Should I Speak To An Insolvency Practitioner or an Insolvency Solicitor?

April 21, 2023 / Business Insolvency

If your company is in debt, enough to warrant considering the use of insolvency procedures, one of the first questions on your mind is likely to be: who should you speak to for help? 

Insolvency is a difficult time in any director’s career, one made all the more challenging without professional advice to rely on. However, if you are in such a situation, you have likely encountered two similar, but different, professions – insolvency practitioners and insolvency solicitors.

Although these professions might look the same at first glance, the services and advice they offer are different. Approaching the wrong one for your situation can cost you time. And, in situations involving insolvency, time is a precious resource that should not be wasted.

In this article, Clarke Bell will discuss the difference between an insolvency practitioner and an insolvency solicitor.
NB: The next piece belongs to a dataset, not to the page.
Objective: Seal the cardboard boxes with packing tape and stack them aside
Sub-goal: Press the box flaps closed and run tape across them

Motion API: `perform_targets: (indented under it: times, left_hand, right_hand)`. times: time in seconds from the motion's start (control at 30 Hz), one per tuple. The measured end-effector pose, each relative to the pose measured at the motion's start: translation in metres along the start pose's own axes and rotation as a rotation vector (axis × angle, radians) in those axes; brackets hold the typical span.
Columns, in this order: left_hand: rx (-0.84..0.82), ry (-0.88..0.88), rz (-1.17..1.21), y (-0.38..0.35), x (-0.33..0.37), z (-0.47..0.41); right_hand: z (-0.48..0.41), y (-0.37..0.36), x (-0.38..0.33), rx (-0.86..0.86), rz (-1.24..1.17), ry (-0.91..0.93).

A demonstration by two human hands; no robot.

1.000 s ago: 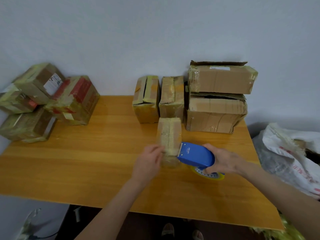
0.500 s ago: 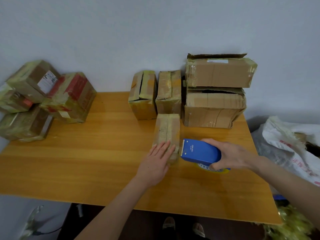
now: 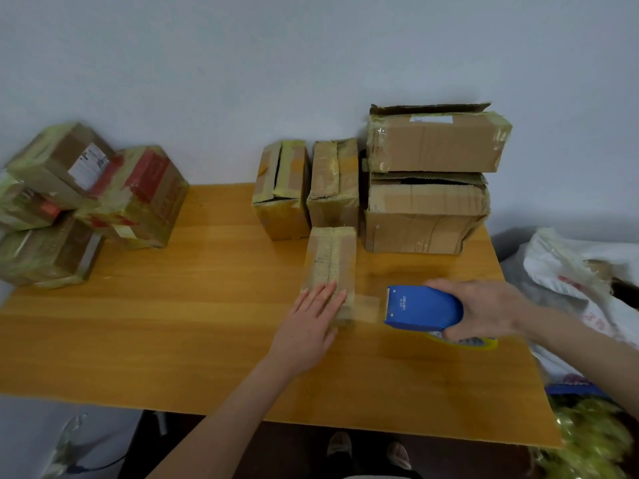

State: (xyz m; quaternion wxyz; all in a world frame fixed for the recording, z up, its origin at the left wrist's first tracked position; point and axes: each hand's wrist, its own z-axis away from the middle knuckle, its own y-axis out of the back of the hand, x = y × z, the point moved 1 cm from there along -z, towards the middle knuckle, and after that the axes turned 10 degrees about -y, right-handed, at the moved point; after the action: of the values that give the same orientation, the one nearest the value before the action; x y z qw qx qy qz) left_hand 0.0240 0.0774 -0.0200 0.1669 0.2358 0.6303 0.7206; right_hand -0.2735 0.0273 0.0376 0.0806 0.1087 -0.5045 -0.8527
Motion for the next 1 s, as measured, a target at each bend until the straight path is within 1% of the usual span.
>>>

We will give you the information you need to get the right advice for you and your company.

What is an insolvency solicitor?

Insolvency solicitors specialise in providing legal advice for insolvency-related affairs. They can offer professional advice for both the directors of an insolvent company and outstanding creditors. They can also provide legal representation for parties involved in a dispute related to insolvency.

In practice, an insolvency solicitor could perform a range of duties in their role, including advising a company’s directors on how to navigate threats of disqualification, advising directors who intend to open a new company after liquidation, or handling claims made against an insolvent company. In short, the role of an insolvency solicitor is strictly legal in nature.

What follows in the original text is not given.